Corri bambino, corri lassù

Le condizioni del bimbo di due anni e mezzo che due mesi fa è stato sottoposto al trapianto di un cuore danneggiato si erano aggravate nelle ultime ore.

Corri bambino, corri lassù

Si è spento Domenico. Si è spento come una piccola candela, accesa alla speranza lo scorso 23 dicembre e inesorabilmente spenta oggi 21 febbraio.

Vittima di malasanità; di tanti errori da parte di coloro a quali si era affidato, alla ricerca di una vita come tutti i bambini della sua età. 

Si è spento in quell’Ospedale Monaldi, dove si era riusciti ad essere inseriti nella lista di trapianti di primo livello.

Il cuoricino di Bolzano

Lo strazio di un’altra famiglia, di Bolzano, che proprio a ridosso di Natale aveva ricevuto il responso che mai un padre e una madre dovrebbero ricevere, sul proprio piccolo figlio. Eppure i due hanno autorizzato l’espianto del cuoricino, sicuri cheavrebbe potuto battere nel petto di un altro bambino cui dare speranza e in qualche modo dare continuità alla vita del proprio figlio.

La stessa, che in quel momento, in mamma Patrizia e papà Antonio è divampata. Domenico avrebbe avuto un cuore “nuovo” e dopo l’iter medico, avrebbe avuto una vita normale.

Il cuore "bruciato" tra Napoli e Bolzano

Poi c’è stato qualcosa che è andato storto. Errore/orrore umano tra Napoli e Bolzano: il cuoricino “nuovo” è stato “bruciato” tra Bolzano e Napoli. Troppo tardi, Domenco era già sul tavolo operatorio, senza più il suo cuore "malato".

Le cause, le responsabilità, i colpevoli saranno individuati dalle due procure che indagano.

A mamma Patrizia e papà Antonio, però, quanto successo è stato rivelato troppo in ritardo: l’11 febbraio.

L’Italia si è fermata per il piccolo Domenico, cercando di tenere accesa quella candela della speranza che si andava spegnendo inesorabilmente, accompagnando Domenico fino ad oggi.

Il cordoglio e il dolore

“Con profondo dolore l'Azienda Ospedaliera dei Colli comunica che questa mattina, sabato 21 febbraio 2026, il piccolo paziente sottoposto a trapianto in data 23 dicembre 2025 è deceduto a seguito di un improvviso e irreversibile peggioramento delle condizioni cliniche. La Direzione Strategica, insieme a tutti i professionisti sanitari e non, esprime il più sentito cordoglio e si stringe con rispetto e commossa partecipazione alla famiglia in questo momento di immenso dolore". Un improvviso e irreversibile peggioramento, cui è stato accompagnato fino alla morte, perché nulla c'è stato più da fare..

"Domenico se n'è andato, è diventato un angioletto”, le parole della forte mamma Patrizia.

Corri bambino, corri lassù, ora finalmente puoi.

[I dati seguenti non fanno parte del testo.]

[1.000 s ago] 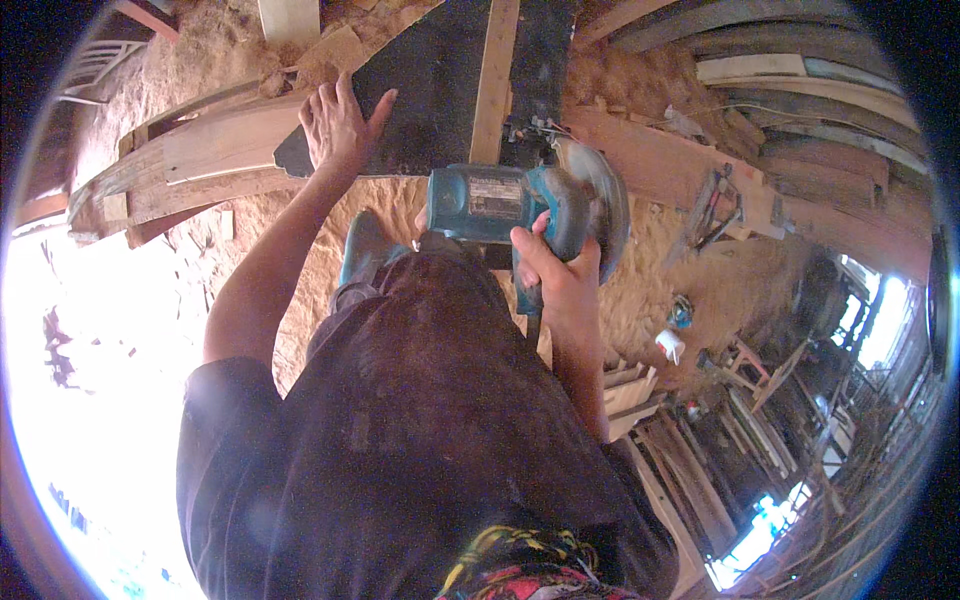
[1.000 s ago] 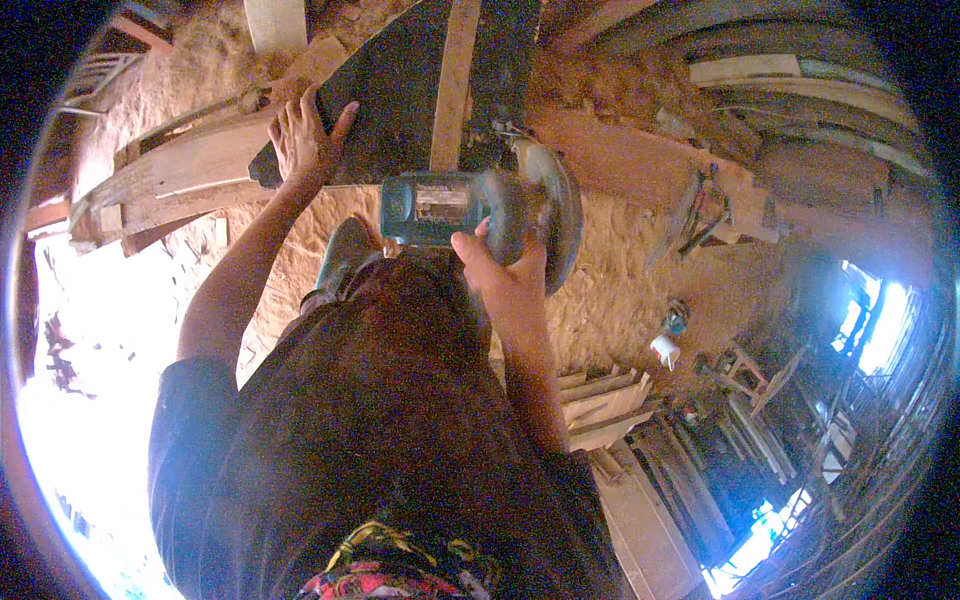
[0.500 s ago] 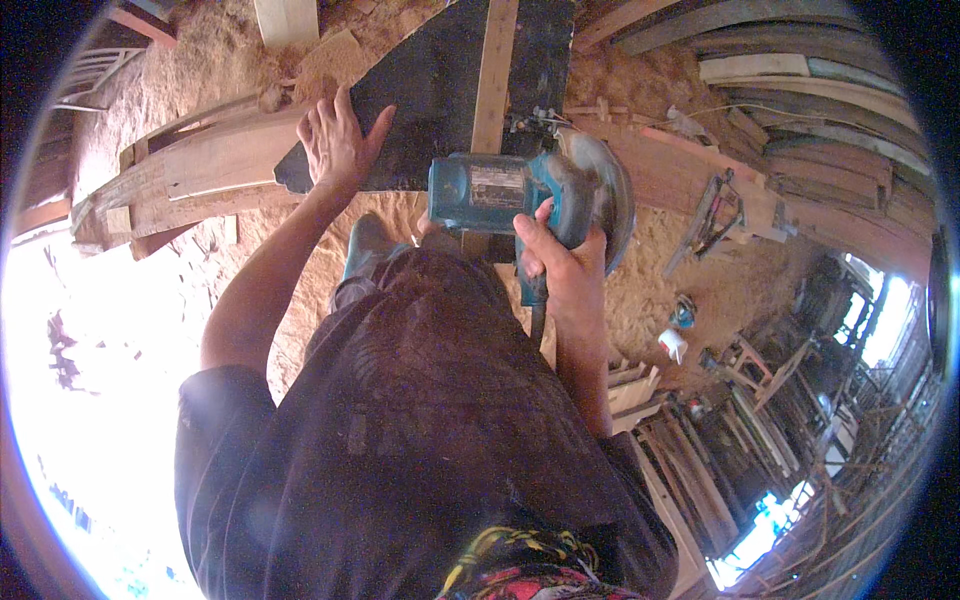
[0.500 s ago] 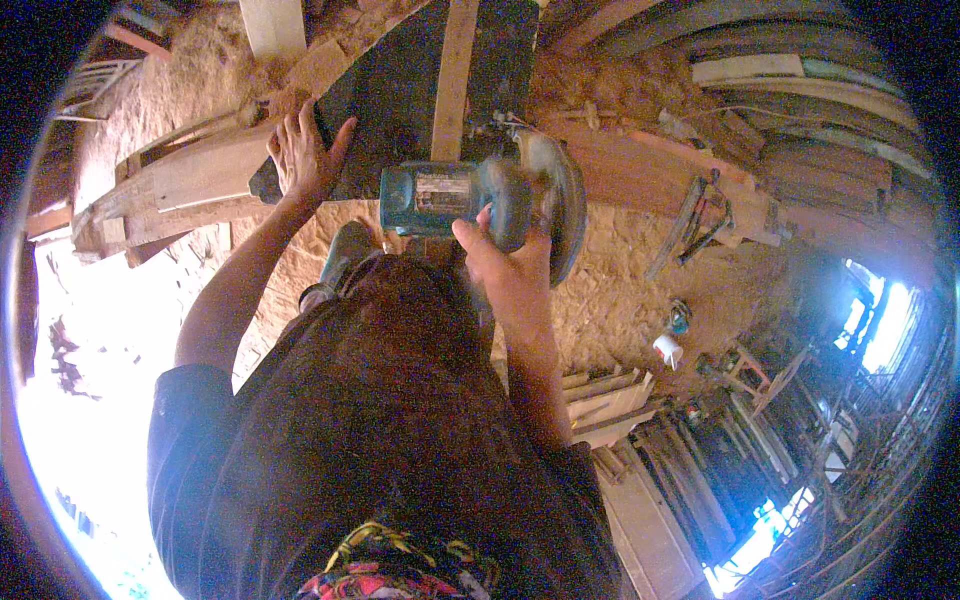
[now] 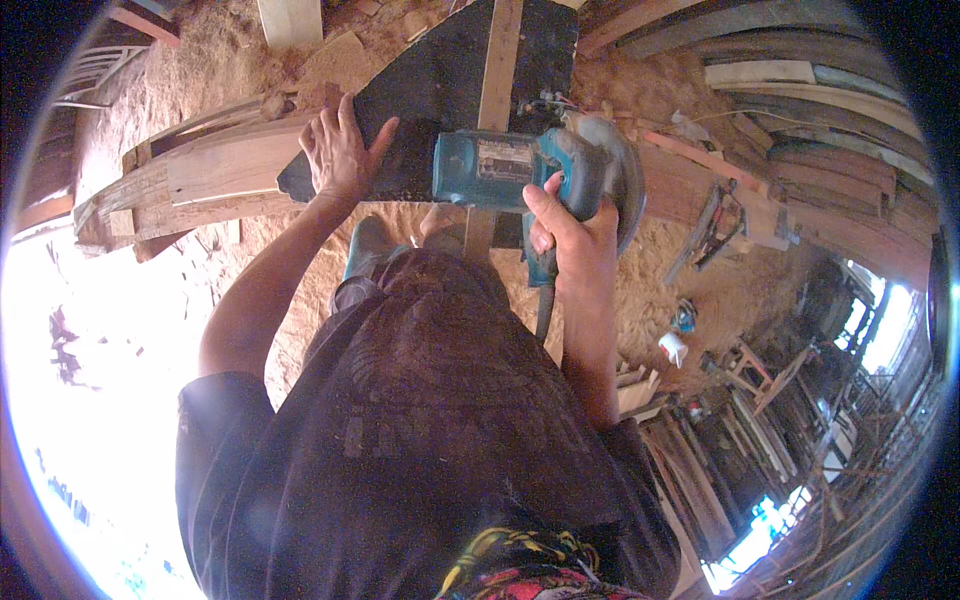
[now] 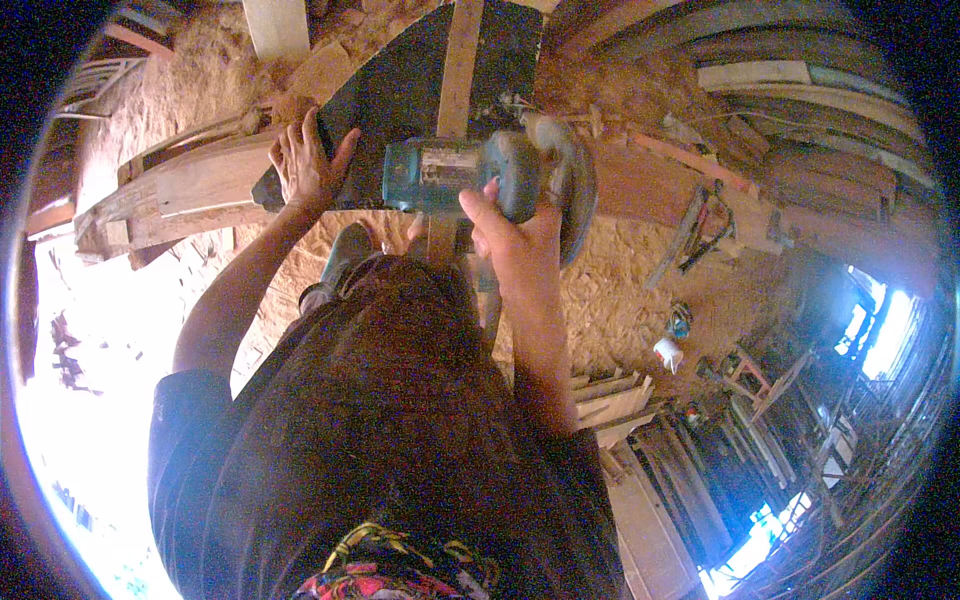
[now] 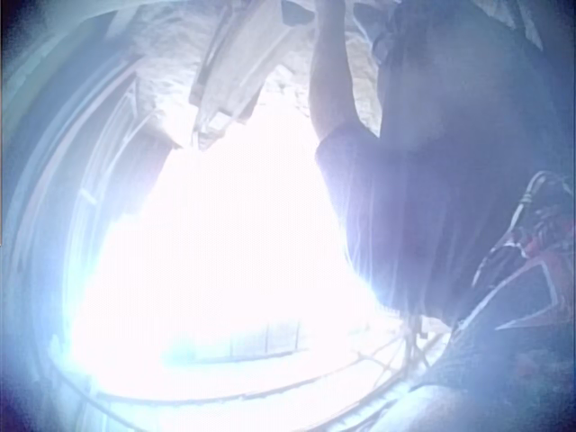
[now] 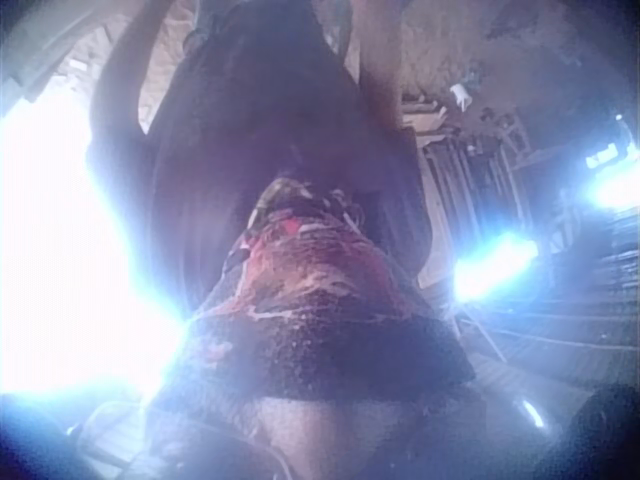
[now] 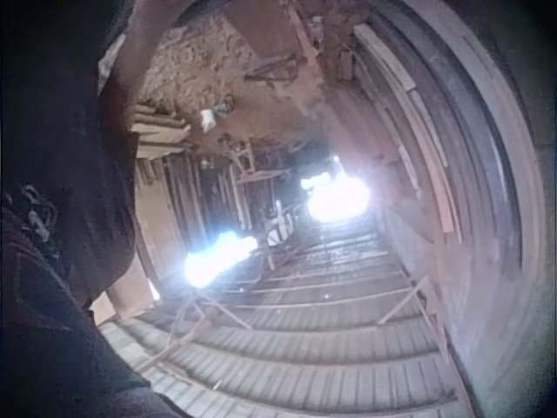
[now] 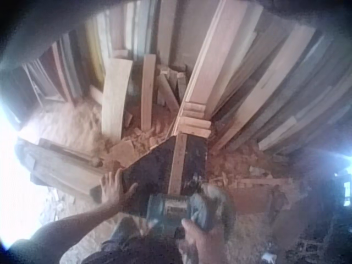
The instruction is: The person uses a handheld circular saw to cut wooden planks on a workbench. They repeatedly position the planks, cut them, and then move the cut pieces aside.
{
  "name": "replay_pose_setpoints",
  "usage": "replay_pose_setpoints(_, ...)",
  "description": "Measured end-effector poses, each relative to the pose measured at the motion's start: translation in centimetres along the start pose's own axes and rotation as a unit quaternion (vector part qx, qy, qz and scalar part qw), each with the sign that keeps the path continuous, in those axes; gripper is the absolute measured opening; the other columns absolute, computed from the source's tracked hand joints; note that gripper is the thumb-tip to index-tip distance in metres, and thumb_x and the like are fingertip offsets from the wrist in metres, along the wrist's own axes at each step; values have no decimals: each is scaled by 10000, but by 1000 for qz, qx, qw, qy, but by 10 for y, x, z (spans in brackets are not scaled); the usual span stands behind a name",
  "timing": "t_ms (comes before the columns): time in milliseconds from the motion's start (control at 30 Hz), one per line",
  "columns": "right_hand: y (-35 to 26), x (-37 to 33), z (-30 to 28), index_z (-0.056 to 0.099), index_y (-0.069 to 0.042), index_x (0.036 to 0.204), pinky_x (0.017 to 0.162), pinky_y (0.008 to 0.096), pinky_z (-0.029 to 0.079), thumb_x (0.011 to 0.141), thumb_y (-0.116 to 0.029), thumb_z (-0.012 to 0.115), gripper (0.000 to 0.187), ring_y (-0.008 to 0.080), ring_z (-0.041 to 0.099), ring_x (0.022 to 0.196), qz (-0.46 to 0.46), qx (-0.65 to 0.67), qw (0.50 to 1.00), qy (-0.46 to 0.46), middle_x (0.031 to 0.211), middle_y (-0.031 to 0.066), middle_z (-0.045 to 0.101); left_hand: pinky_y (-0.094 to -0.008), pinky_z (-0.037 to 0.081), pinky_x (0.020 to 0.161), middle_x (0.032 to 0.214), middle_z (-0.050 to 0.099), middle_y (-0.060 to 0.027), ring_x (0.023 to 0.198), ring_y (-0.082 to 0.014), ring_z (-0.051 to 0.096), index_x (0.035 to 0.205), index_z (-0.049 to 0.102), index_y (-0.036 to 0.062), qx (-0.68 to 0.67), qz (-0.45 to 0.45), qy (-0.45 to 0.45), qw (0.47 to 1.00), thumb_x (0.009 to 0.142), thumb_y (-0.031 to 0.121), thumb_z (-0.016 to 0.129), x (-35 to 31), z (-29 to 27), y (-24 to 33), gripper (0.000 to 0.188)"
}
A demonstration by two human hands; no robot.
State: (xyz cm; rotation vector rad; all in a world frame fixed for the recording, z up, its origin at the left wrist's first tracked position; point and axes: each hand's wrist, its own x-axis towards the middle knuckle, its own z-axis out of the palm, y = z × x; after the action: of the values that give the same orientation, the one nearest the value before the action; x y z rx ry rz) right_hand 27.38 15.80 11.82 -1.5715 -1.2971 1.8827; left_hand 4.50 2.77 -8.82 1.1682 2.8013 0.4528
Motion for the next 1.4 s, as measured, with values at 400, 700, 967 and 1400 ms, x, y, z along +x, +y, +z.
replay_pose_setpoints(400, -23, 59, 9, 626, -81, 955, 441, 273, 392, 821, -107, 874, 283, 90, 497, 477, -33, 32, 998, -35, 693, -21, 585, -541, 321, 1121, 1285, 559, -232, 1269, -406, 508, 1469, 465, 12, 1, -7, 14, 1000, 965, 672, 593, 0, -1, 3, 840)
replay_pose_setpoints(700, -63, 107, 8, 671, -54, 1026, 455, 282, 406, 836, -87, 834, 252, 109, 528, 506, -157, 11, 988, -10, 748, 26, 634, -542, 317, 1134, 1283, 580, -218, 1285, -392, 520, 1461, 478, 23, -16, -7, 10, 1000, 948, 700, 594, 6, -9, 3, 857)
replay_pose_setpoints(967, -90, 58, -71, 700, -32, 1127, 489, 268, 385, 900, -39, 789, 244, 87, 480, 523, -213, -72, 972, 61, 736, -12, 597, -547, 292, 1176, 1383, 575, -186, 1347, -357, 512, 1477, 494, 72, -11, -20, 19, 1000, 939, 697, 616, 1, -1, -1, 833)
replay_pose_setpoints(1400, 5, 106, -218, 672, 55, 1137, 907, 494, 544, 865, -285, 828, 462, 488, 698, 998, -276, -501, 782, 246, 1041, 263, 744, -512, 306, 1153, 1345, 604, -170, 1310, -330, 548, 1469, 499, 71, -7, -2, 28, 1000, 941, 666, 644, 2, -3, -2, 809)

Finisce qui il nostro commento. Perché la fiammella spenta ora deve essere accompagnata dal silenzio dei commenti; un silenzio interiore e un pensiero per queste due famiglie che hanno perso il loro cuore. Poi ci sarà la cronaca. Quella che racconteremo a partire dal cambio del capo di imputazione da lesione colpose gravissime a omicidio colposo. A partire dalla ricerca di quanto non ha funzionato nella “catena” del trapianto o nel rispetto dei protocolli. Per finire alla speranza che siano individuati i colpevoli e paghino per i proprio gravi, gravissimi errori, perché non accada mai più.

Nel silenzio, un abbraccio a mamma Patrizia e papà Antonio.